Estos experimentos mostraron que los recombinantes Vaccinia que expresan los genes gag (vAbT141 y vAbT252), env + gag (vAbT223, vAbT264 o vAbT344) o env + gag + pol (vAbT277) dan lugar a la formación de partículas retrovirales recubiertas; en los recombinantes que coexpresan polipéptidos de gag y env, (vAbT223, vAbT264, vAbT344 y vAbT277), la cubierta de la partícula contiene las glucoproteínas de cubierta, como muestra la presencia de ``puntas'' de glucoproteína en la superficie de las partículas.

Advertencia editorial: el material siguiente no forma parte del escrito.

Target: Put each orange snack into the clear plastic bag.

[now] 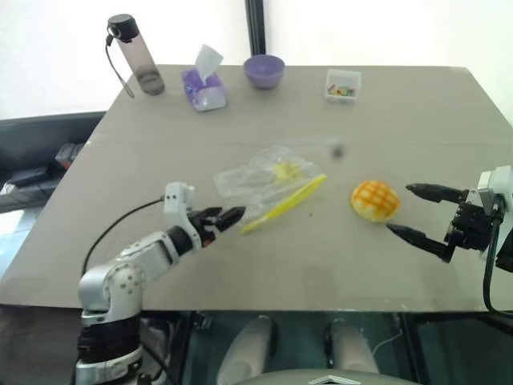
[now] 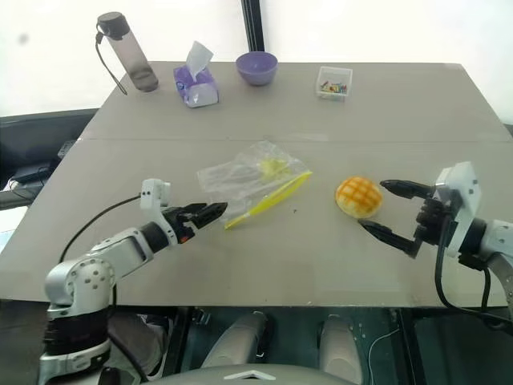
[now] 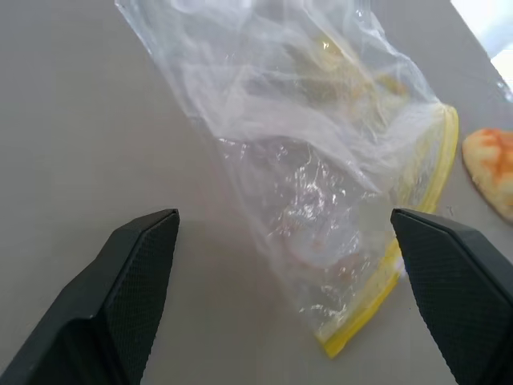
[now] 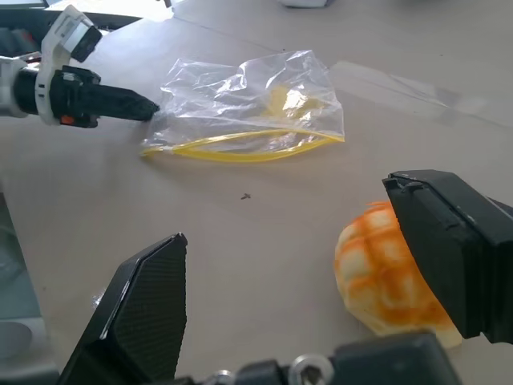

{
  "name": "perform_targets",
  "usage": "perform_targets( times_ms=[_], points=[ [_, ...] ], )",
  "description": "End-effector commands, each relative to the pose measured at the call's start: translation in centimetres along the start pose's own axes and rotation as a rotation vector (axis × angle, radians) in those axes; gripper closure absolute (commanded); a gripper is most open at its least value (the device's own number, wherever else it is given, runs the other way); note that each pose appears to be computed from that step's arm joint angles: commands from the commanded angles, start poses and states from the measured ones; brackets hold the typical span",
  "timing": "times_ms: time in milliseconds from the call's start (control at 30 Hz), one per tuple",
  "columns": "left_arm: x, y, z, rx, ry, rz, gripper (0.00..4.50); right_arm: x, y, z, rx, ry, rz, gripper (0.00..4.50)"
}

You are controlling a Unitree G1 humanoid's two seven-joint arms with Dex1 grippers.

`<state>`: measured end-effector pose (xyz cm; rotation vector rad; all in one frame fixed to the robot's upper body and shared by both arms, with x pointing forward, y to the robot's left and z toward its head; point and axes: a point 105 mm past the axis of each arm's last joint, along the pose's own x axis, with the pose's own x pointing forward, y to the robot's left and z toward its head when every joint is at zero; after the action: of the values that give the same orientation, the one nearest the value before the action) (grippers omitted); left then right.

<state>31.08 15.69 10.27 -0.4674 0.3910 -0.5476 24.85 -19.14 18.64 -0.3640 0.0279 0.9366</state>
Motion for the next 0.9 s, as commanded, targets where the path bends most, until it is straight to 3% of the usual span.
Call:
perform_targets(
  times_ms=[33, 167, 233, 333, 533, 667, 900],
  points=[
    [1.5, -0.3, -1.4, -0.071, 0.05, -0.011, 0.04, 0.7, 0.4, 1.5, -0.062, -0.028, 0.025, 0.0],
    [3.1, 0.0, -1.7, -0.143, 0.053, 0.014, 0.04, 1.9, 1.1, 1.9, -0.058, -0.059, 0.058, 0.0],
    [3.6, 0.0, -1.5, -0.173, 0.042, 0.015, 0.56, 2.2, 1.3, 1.6, -0.056, -0.059, 0.064, 0.0],
    [4.1, -0.6, -1.0, -0.201, 0.03, -0.015, 1.62, 2.7, 1.4, 1.3, -0.06, -0.057, 0.066, 0.0],
    [4.2, -1.5, -0.6, -0.276, 0.024, -0.06, 4.35, 3.3, 0.8, 0.6, -0.09, -0.043, 0.035, 0.0],
    [3.7, -3.8, 0.6, -0.421, -0.014, -0.195, 4.44, 4.5, 0.4, -1.0, -0.103, 0.018, -0.032, 0.0],
    [2.3, -5.1, 1.2, -0.504, -0.018, -0.267, 4.44, 7.0, -0.9, -4.5, -0.212, 0.191, -0.145, 0.0]
  ],
)
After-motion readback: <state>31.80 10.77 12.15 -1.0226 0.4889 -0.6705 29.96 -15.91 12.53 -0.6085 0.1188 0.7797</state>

Para el vAbT223 recombinante de VIS, la presencia de glucoproteínas de cubierta de VIS en la superficie de las partículas se demostró también con microscopía electrónica ImmunoGold, utilizando un anticuerpo monoclonal dirigido hacia una de las glucoproteínas de cubierta.

Depósitos de plásmido

Los plásmidos pAbT4597 de E. coli MC1061 y pAbT621 de E. coli MC1061 se depositaron, en las condiciones del Tratado de Budapest, en la American Type Culture Collection en Rockville, MD, el 31 de mayo de 1989. A los plásmidos se les han asignado los números de acceso 67998 y 67999, respectivamente.

Equivalentes

Los expertos en la técnica reconocerán, o serán capaces de evaluar utilizando nada más que una experimentación rutinaria, muchos equivalentes de las realizaciones específicas de la invención descritas en la presente memoria. Dichos equivalentes se pretende que estén incluidos en las siguientes reivindicaciones.

Claims

1. Un vector poxvirus recombinante que coexpresa un gen que codifica un polipéptido de cubierta correspondiente a VIS o VIH y un gen que codifica un polipéptido gag mate correspondiente a VIS o VIH, por lo que los polipéptidos coexpresados se ensamblan en partículas lentivirales defectuosas no autopropagantes encerradas.

2. Un vector poxvirus recombinante que coexpresa un gen que codifica una porción suficiente del gen que codifica el polipéptido de cubierta de VIS o VIH y una porción suficiente de un gen que codifica un polipéptido gag de VIS o VIH para formar partículas lentivirales defectuosas no autopropagantes con puntas de glucoproteína en su superficie.

3. El vector de las reivindicaciones 1 ó 2, que coexpresa también un gen que codifica un polipéptido enzimático lentiviral con la cubierta y polipéptidos estructurales lentivirales.

4. El vector de las reivindicaciones 1, 2 ó 3, que es un virus Vaccinia.

5. Uso del vector de una cualquiera de las reivindicaciones precedentes para producir in vitro una partícula lentiviral defectuosa no autopropagante.